#### [What you have to do]
For the listing below, how many lines contain the word "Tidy"? Answer with only that figure.

#### [Extracted data]

* * *

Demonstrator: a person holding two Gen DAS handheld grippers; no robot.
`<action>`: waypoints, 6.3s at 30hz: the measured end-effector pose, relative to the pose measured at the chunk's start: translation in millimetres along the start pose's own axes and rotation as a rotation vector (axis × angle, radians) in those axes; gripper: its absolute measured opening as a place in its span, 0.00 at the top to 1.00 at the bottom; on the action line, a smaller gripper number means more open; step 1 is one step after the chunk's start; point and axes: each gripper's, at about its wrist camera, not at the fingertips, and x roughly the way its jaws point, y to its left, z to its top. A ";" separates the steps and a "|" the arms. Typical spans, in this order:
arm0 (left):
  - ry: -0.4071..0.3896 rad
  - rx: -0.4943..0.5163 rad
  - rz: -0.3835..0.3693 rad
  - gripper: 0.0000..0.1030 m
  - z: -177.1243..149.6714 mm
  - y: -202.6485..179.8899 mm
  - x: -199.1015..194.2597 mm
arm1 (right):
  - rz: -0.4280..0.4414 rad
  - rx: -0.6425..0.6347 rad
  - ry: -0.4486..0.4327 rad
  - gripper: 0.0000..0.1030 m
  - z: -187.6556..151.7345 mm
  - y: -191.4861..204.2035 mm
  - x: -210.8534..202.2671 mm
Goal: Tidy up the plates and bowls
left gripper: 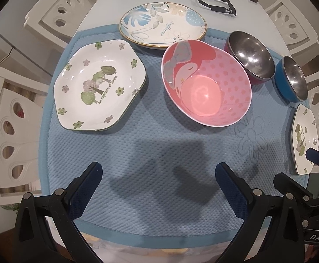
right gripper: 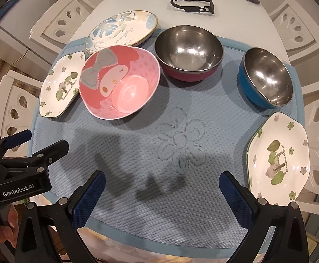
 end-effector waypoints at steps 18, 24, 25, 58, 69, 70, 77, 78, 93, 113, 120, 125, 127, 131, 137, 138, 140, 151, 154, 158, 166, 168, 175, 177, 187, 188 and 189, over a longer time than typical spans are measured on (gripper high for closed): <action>-0.114 -0.067 -0.034 0.01 136.0 77.5 -34.5 | 0.025 -0.174 -0.210 0.00 145.6 43.8 -74.2; -0.068 -0.075 0.028 0.01 206.0 95.3 15.4 | 0.062 -0.154 -0.132 0.00 238.3 41.6 -21.6; -0.057 -0.080 0.016 0.01 213.3 97.1 25.2 | 0.049 -0.147 -0.099 0.00 253.4 41.6 -0.4; -0.021 -0.002 -0.121 0.63 250.1 70.4 123.3 | 0.074 0.063 0.056 0.33 315.0 30.5 156.0; -0.034 -0.024 -0.111 0.62 251.8 88.2 106.9 | 0.150 0.131 0.064 0.42 307.5 30.1 140.4; -0.042 -0.028 -0.111 0.62 251.7 89.3 103.4 | 0.162 0.137 0.061 0.42 307.2 31.2 137.7; -0.095 -0.009 -0.106 0.59 260.3 99.7 77.4 | 0.208 0.170 0.025 0.42 305.0 32.0 117.8; -0.106 -0.005 -0.097 0.59 260.7 99.0 71.2 | 0.227 0.184 0.020 0.42 304.5 29.4 113.3; -0.120 -0.042 -0.085 0.59 229.0 120.3 33.8 | 0.280 0.136 -0.027 0.42 276.5 67.4 53.9; -0.094 -0.163 -0.064 0.59 63.7 118.2 4.0 | 0.390 0.061 0.062 0.42 121.0 82.0 50.5; -0.053 -0.182 -0.074 0.59 -2.4 100.6 6.7 | 0.387 0.058 0.089 0.42 57.5 73.7 50.3; -0.028 -0.184 -0.076 0.59 -39.9 87.8 8.4 | 0.381 0.054 0.105 0.42 20.3 65.0 49.0; -0.017 -0.191 -0.085 0.59 -53.3 83.0 9.9 | 0.382 0.062 0.118 0.42 7.4 60.5 52.0; 0.006 -0.185 -0.096 0.59 -72.9 70.5 15.4 | 0.384 0.082 0.143 0.42 -17.8 49.8 59.3; 0.050 -0.161 -0.118 0.59 -96.3 49.4 32.8 | 0.371 0.121 0.171 0.42 -48.6 29.6 71.3; 0.061 -0.157 -0.122 0.59 -100.3 45.4 37.5 | 0.365 0.123 0.175 0.42 -52.4 27.2 73.0; 0.076 -0.151 -0.126 0.59 -102.6 39.2 44.1 | 0.353 0.134 0.181 0.42 -59.6 20.1 76.7; 0.036 -0.119 -0.111 0.59 -109.0 16.3 60.3 | 0.316 0.162 0.159 0.42 -74.0 -2.4 92.8; 0.029 -0.122 -0.119 0.59 -107.7 14.8 63.6 | 0.303 0.169 0.158 0.42 -75.6 -1.8 98.5; 0.032 -0.113 -0.102 0.59 -107.7 13.2 69.8 | 0.291 0.170 0.142 0.43 -76.4 1.5 100.6; 0.019 -0.096 -0.105 0.59 -103.1 5.5 71.7 | 0.294 0.203 0.095 0.43 -81.8 -3.6 100.6; 0.018 -0.091 -0.102 0.59 -104.0 5.6 71.8 | 0.276 0.181 0.083 0.43 -83.3 -1.0 99.8; 0.017 -0.083 -0.093 0.59 -110.3 4.8 71.5 | 0.206 0.097 0.071 0.43 -84.7 14.0 99.3; 0.017 -0.071 -0.083 0.59 -113.6 3.4 71.8 | 0.196 0.093 0.069 0.43 -84.7 17.4 99.5; 0.010 -0.067 -0.085 0.59 -124.1 4.3 70.3 | 0.157 0.062 0.059 0.43 -83.2 36.4 103.5; 0.010 -0.066 -0.085 0.59 -124.8 4.3 70.1 | 0.154 0.059 0.059 0.43 -83.0 37.2 103.8; 0.009 -0.067 -0.086 0.59 -124.9 5.0 70.2 | 0.149 0.055 0.059 0.43 -83.4 37.7 103.9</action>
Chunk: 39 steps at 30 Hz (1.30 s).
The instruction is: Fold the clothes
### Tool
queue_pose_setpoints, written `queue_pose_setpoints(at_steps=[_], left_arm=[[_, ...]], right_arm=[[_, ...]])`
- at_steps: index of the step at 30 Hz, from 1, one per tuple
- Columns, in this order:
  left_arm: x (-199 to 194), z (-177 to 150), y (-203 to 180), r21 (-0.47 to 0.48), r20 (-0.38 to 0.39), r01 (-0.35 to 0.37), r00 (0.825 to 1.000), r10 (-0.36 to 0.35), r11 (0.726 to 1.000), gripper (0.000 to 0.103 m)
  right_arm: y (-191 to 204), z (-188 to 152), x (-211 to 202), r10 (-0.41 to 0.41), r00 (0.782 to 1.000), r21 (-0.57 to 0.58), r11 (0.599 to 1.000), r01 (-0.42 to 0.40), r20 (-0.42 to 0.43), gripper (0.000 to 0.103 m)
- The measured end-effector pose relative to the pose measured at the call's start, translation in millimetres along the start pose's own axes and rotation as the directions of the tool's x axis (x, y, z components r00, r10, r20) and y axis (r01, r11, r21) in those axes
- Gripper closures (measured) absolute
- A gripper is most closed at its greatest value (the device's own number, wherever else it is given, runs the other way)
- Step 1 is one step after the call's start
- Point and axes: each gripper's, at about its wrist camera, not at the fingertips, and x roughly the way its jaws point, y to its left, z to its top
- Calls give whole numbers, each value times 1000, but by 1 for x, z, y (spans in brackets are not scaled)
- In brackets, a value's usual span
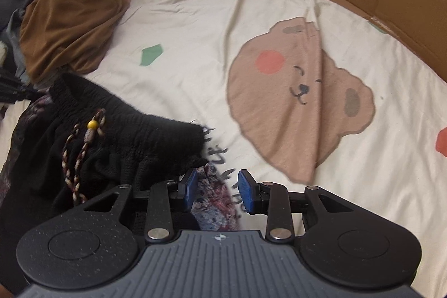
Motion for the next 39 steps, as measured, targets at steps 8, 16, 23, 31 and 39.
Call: queue_pose_setpoints(at_steps=[8,16,23,31,39], left_arm=[[1,0,-1,6,-4,-3,1000,3,1000,100],[1,0,-2,10,-7,-4,1000,4,1000,100],[3,-3,0,6,-17,-10,1000,10,1000,99],[2,-3,3,5,-21,-2,1000,2,1000,98],[1,0,4,14,-25,4,1000,-4,1000,91]], right_arm=[[19,0,5,43,999,-50,998,-44,-19,64],[24,-1,3,157,987,-4,988,-157,-36,66],[33,-6,5,226,972,22,974,-225,-63,67],[14,6,-24,178,984,-16,984,-178,-19,66],[-11,18,-11,120,992,-56,991,-122,-36,66]])
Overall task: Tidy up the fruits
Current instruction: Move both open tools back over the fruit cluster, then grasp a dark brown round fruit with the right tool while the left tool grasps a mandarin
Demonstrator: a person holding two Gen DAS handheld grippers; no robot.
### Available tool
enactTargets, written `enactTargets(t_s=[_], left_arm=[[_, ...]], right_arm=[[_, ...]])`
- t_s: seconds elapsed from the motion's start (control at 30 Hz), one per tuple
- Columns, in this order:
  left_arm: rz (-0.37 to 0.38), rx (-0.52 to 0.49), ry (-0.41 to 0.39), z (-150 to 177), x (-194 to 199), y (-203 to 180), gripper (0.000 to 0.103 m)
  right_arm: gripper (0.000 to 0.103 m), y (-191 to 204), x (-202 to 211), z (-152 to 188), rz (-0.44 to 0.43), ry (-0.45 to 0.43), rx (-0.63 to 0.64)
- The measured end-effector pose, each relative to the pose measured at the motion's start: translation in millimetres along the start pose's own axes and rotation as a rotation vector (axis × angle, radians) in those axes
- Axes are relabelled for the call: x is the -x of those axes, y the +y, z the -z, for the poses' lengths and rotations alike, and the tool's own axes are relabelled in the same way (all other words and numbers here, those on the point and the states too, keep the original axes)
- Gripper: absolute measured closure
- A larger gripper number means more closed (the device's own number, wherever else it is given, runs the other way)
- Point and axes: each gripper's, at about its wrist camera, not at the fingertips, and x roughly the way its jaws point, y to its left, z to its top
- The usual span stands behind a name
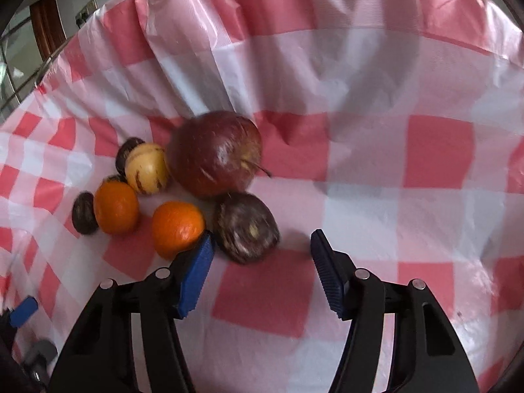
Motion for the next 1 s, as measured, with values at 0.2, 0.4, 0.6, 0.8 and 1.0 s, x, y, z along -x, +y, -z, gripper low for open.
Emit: enactTargets(t_s=[0.2,0.4,0.6,0.8,1.0], left_arm=[[0.031,-0.028,0.034,-0.6,-4.3,-4.1,0.002],[0.019,-0.052,0.042,-9.1,-12.2,-21.5,0.002],[0.058,-0.173,0.055,-28.7,-49.5,-92.0,0.016],[0.037,-0.231,0.071,-57.9,-99.0,-133.9,0.032],[-0.018,-0.265,0.12,-73.3,-127.0,-145.5,0.05]], right_arm=[[0.064,2.5,-4.9,-10.3,-0.03,-0.008,-0.014],[0.065,-52.4,2.1,-13.0,-0.208,-0.066,-0.262],[0.065,-88.4,19.1,-11.5,-0.204,-0.202,-0.421],[0.065,-129.6,35.7,-5.6,-0.136,-0.329,-0.558],[0.065,-113.5,35.0,-13.8,-0.106,-0.33,-0.477]])
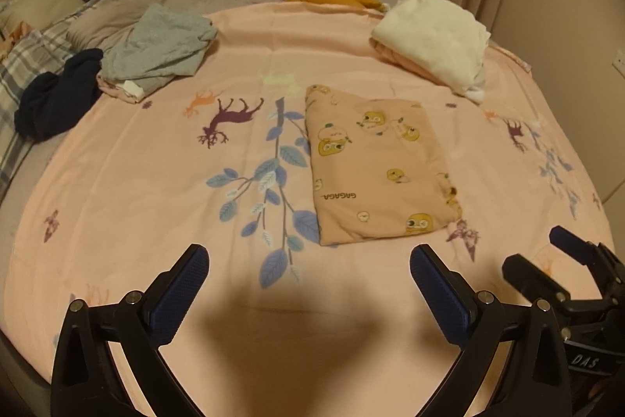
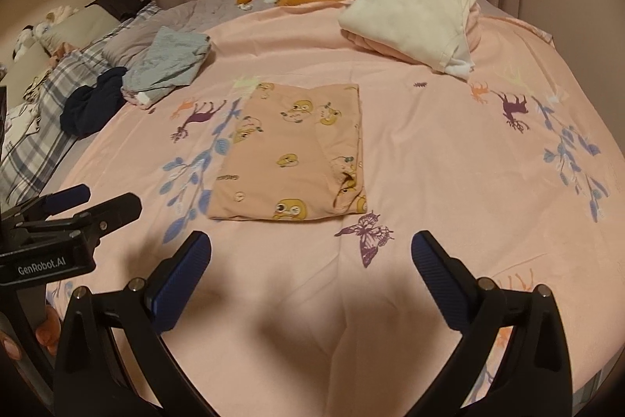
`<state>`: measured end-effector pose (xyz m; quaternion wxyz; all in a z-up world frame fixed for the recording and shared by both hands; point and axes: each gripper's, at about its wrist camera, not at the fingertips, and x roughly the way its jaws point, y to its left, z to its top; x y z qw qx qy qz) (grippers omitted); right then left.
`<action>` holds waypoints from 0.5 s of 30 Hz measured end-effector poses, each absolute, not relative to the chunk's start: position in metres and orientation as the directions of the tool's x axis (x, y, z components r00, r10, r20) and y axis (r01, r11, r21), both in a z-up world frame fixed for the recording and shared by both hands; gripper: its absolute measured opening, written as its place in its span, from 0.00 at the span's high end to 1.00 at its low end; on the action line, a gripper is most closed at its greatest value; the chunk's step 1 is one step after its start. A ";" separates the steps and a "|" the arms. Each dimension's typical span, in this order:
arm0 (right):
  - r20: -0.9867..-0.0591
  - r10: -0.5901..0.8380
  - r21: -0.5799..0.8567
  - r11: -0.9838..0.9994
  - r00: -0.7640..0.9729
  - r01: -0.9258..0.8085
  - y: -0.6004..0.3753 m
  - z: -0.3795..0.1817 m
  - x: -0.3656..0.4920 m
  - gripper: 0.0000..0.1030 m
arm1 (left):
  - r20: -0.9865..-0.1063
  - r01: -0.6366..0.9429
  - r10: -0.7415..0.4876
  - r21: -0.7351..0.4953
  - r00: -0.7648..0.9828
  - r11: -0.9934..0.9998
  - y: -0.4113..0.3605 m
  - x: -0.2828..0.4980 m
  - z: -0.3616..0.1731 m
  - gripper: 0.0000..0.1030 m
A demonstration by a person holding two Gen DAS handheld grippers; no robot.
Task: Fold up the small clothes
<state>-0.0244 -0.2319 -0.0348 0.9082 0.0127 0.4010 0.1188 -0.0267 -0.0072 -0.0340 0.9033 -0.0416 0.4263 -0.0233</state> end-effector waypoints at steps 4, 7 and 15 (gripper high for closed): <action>-0.710 0.232 0.113 0.969 0.665 -0.218 -0.228 -0.021 -0.038 0.00 | -0.747 0.002 -0.063 -0.082 0.662 0.997 -0.009 -0.038 -0.019 0.01; -0.691 0.243 0.115 0.967 0.680 -0.229 -0.226 -0.010 -0.046 0.00 | -0.735 0.012 -0.064 -0.076 0.675 0.997 -0.012 -0.045 -0.009 0.01; -0.686 0.255 0.123 0.964 0.681 -0.237 -0.222 -0.006 -0.051 0.00 | -0.715 0.006 -0.023 -0.026 0.699 1.000 -0.020 -0.057 -0.001 0.01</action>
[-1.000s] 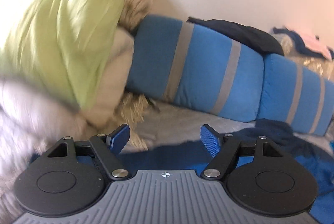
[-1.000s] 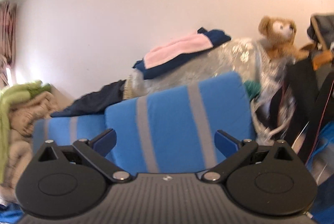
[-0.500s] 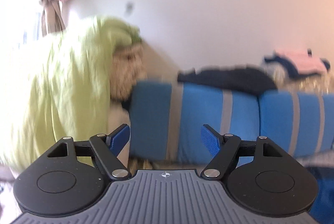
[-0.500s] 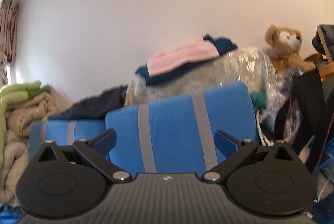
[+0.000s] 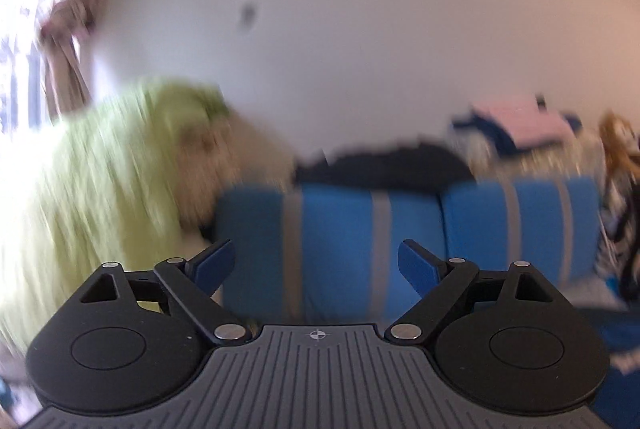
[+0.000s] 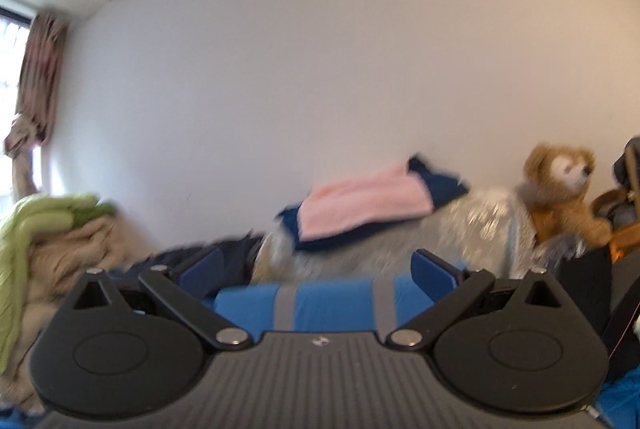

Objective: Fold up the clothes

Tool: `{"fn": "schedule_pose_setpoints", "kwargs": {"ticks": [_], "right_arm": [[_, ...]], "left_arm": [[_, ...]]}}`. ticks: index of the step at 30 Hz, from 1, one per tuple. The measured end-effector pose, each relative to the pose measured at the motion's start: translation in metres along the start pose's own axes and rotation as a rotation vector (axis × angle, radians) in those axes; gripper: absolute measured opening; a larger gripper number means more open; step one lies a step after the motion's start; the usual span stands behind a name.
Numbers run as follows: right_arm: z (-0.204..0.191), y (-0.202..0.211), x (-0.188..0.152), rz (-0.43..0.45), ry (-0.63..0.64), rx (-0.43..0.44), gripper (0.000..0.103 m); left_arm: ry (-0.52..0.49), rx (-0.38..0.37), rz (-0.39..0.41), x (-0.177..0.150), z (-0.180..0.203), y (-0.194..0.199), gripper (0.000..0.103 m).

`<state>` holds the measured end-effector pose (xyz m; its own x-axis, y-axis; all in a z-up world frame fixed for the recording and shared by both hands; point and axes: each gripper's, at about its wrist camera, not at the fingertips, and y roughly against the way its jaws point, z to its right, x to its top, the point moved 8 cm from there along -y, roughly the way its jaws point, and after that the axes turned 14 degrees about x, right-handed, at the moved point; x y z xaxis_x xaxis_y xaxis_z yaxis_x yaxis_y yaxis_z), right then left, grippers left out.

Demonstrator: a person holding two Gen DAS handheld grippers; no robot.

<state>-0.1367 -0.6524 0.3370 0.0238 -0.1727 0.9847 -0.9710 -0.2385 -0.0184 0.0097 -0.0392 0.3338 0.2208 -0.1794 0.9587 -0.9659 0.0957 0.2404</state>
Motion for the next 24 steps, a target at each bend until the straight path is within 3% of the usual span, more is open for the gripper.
{"fn": "schedule_pose_setpoints", "kwargs": {"ticks": [7,10,15,17,19,22,24], "right_arm": [[-0.034,-0.012,-0.109,-0.196,-0.068,0.107,0.103],[-0.049,-0.014,-0.145,-0.253,-0.090,0.149,0.103],[-0.068,-0.012,-0.190,-0.312,-0.165,0.204,0.103],[-0.073,-0.011,-0.203,-0.334,-0.180,0.207,0.103],[-0.077,-0.012,-0.212,-0.351,-0.186,0.205,0.103],[-0.078,-0.012,-0.220,-0.364,-0.190,0.196,0.103],[-0.078,-0.012,-0.224,-0.371,-0.191,0.189,0.103]], "left_arm": [[-0.011,-0.043,-0.271,-0.146,0.035,-0.057,0.089],[0.026,-0.109,-0.388,-0.199,0.047,-0.080,0.089],[0.127,-0.145,-0.548,-0.264,0.048,-0.111,0.089],[0.099,-0.157,-0.586,-0.283,0.050,-0.119,0.083],[0.066,-0.170,-0.626,-0.299,0.053,-0.128,0.053],[0.099,-0.178,-0.682,-0.320,0.059,-0.144,0.052],[0.097,-0.160,-0.658,-0.322,0.061,-0.146,0.052]]}}
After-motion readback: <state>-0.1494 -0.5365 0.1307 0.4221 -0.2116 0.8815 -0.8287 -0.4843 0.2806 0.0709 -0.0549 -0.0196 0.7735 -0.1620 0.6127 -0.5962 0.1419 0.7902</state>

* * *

#### [Exercise output]
2